Question

The molarity of Cl^- in an aqueous solution which has w/v 2% NaCl, 4% CaCl₂ and 6% NH₄Cl will be

a) 0.342

b) 0.721

c) 1.12

d) 2.18

Answer 1

Let us suppose that the volume of the solution = 100 mL

Mass of NaCl in solution = 2 g

Mass of CaCl₂ in solution = 4 g

Mass of NH₄Cl in solution = 6 g

1 mole (58.44 g) of NaCl will give 1 mole (35.5 g) of Cl^- ion.

Therefore, 2 g of NaCl will give (35.5 x 2) / 58.44 = 1.21 g of Cl^- ion.

1 mole (111 g) of CaCl₂ will give 2 mole (35.5 x 2 g = 70 g) of Cl^- ion.

Therefore, 4 g of CaCl₂ will give (70 x 4) / 111 = 2.52 g of Cl^- ion.
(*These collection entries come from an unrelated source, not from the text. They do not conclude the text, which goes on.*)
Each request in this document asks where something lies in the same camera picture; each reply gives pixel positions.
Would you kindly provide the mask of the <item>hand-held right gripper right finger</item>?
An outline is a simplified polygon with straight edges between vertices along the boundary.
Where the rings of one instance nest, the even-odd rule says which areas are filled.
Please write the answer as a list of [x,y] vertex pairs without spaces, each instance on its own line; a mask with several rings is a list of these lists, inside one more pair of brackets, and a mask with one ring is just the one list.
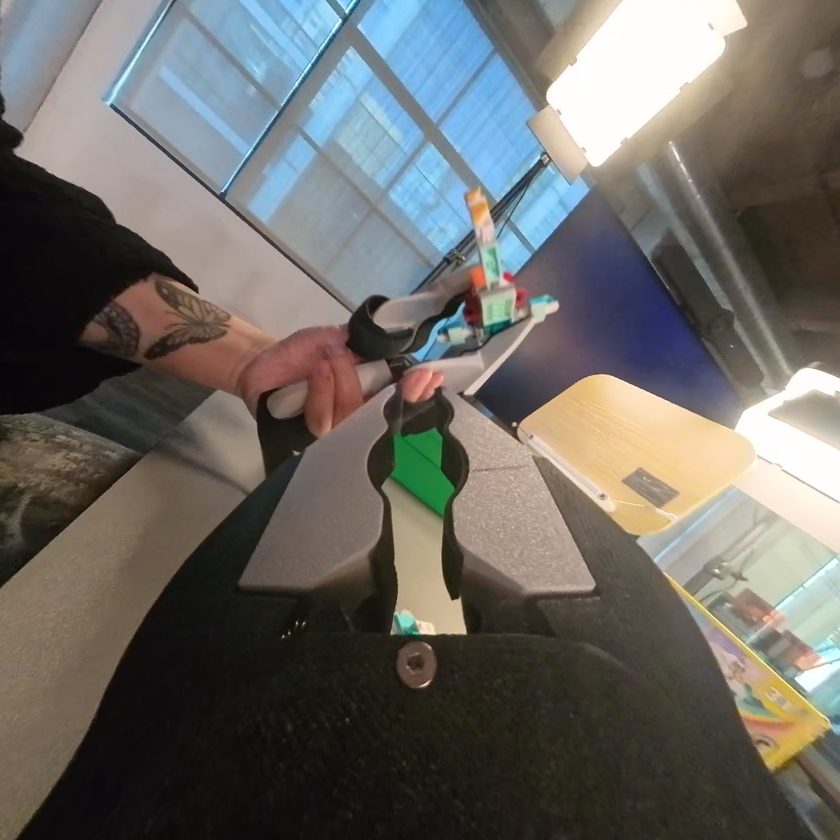
[[549,602],[590,600],[596,583],[528,448],[448,388],[434,401],[444,509],[442,566],[469,634],[540,627]]

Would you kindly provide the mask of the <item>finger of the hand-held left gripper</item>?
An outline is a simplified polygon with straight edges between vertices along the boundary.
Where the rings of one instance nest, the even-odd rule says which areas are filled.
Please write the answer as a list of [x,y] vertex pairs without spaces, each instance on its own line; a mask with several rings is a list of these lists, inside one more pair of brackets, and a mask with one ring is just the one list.
[[429,320],[444,316],[447,306],[472,288],[469,277],[441,277],[414,294],[387,298],[371,314],[371,331],[376,336],[414,336]]
[[533,329],[530,310],[512,322],[483,328],[457,322],[443,324],[433,333],[443,355],[434,358],[432,348],[410,353],[410,368],[443,376],[443,385],[458,394],[475,394],[517,351]]

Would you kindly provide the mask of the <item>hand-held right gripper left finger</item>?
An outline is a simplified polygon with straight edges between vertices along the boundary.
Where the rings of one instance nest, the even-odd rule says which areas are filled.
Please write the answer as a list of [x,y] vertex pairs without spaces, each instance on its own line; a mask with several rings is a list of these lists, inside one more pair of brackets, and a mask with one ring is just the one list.
[[308,447],[239,578],[241,590],[307,609],[337,607],[363,633],[391,631],[397,583],[382,485],[402,408],[389,385]]

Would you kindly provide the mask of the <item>colourful lego fish model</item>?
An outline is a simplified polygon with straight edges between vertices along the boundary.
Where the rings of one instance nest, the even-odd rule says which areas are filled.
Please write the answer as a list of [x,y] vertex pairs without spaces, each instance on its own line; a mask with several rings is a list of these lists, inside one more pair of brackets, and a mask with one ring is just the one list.
[[453,347],[480,344],[520,322],[543,322],[560,308],[550,295],[531,297],[506,269],[499,243],[478,248],[479,260],[456,294],[455,314],[446,316],[437,341]]

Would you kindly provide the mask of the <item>white orange lego fin piece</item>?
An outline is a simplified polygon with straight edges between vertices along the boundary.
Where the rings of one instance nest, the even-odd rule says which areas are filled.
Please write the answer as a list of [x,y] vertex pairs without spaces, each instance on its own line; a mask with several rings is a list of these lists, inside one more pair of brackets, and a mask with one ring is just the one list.
[[480,187],[465,194],[465,203],[479,249],[492,247],[497,242],[496,224],[490,211],[487,196]]

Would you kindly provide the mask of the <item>person's left forearm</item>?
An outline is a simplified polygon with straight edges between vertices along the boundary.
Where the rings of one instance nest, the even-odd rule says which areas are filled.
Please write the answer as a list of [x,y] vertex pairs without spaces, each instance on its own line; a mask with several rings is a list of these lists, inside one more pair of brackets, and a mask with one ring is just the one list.
[[21,158],[1,123],[1,407],[71,403],[142,365],[254,407],[274,340],[201,298],[102,200]]

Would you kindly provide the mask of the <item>yellow lego set box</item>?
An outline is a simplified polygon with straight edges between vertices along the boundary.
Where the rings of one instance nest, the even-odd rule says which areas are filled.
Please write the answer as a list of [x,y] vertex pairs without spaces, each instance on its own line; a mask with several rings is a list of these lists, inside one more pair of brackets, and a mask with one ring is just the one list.
[[777,772],[830,729],[829,720],[669,575],[702,632],[764,764]]

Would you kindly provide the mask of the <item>person's left hand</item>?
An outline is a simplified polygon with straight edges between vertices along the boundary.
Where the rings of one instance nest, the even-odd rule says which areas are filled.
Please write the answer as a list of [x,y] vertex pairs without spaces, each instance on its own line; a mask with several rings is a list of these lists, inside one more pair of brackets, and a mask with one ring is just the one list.
[[348,349],[347,339],[345,325],[325,325],[264,343],[237,373],[234,393],[255,413],[264,393],[305,382],[303,423],[320,438],[370,399],[358,374],[361,363]]

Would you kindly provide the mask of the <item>green plastic bin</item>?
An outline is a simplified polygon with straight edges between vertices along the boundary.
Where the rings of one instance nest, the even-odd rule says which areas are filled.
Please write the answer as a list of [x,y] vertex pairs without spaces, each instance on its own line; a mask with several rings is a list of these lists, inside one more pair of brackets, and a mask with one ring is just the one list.
[[393,438],[392,478],[443,518],[455,489],[442,470],[443,437],[435,429]]

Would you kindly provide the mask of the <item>light wooden board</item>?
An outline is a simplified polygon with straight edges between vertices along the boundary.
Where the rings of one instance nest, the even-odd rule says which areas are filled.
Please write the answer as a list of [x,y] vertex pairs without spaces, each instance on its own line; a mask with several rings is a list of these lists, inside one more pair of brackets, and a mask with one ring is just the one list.
[[635,537],[686,519],[758,460],[739,433],[607,374],[554,397],[517,436]]

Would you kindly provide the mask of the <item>dark blue partition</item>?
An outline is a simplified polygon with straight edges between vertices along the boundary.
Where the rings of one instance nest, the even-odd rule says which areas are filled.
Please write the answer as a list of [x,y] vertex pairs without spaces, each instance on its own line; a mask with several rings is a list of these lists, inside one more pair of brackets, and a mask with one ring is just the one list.
[[725,427],[742,403],[609,203],[589,192],[516,274],[559,310],[481,386],[478,403],[518,424],[591,375],[611,375]]

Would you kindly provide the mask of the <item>large grid window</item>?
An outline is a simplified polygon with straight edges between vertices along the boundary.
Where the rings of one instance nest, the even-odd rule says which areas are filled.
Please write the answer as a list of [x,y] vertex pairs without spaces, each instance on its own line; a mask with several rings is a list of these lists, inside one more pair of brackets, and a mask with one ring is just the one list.
[[518,271],[586,195],[541,164],[489,2],[163,2],[109,105],[353,308],[432,279],[502,211]]

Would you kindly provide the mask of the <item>black mounted device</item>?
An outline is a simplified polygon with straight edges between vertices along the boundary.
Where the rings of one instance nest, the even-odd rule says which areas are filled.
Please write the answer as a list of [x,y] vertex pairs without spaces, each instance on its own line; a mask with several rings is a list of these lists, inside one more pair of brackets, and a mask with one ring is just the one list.
[[760,391],[763,373],[737,331],[734,314],[720,304],[673,232],[664,234],[650,259],[729,380],[744,392]]
1 mole (53.5 g) of NH₄Cl will give 1 mole (35.5 g) of Cl^- ion.

Therefore, 6 g of NH₄Cl will give (35.5 x 6) / 53.5 = 3.98 g of Cl^- ion.

Total mass of Cl^- ion in solution = 1.21+2.52+3.98 = 7.71 g

Molarity = (weight of solute x 1000) / (Molar mass of solute x volume of solution)

Molarity = (7.71 x 1000) / (35.5 x 100) = 2.17 M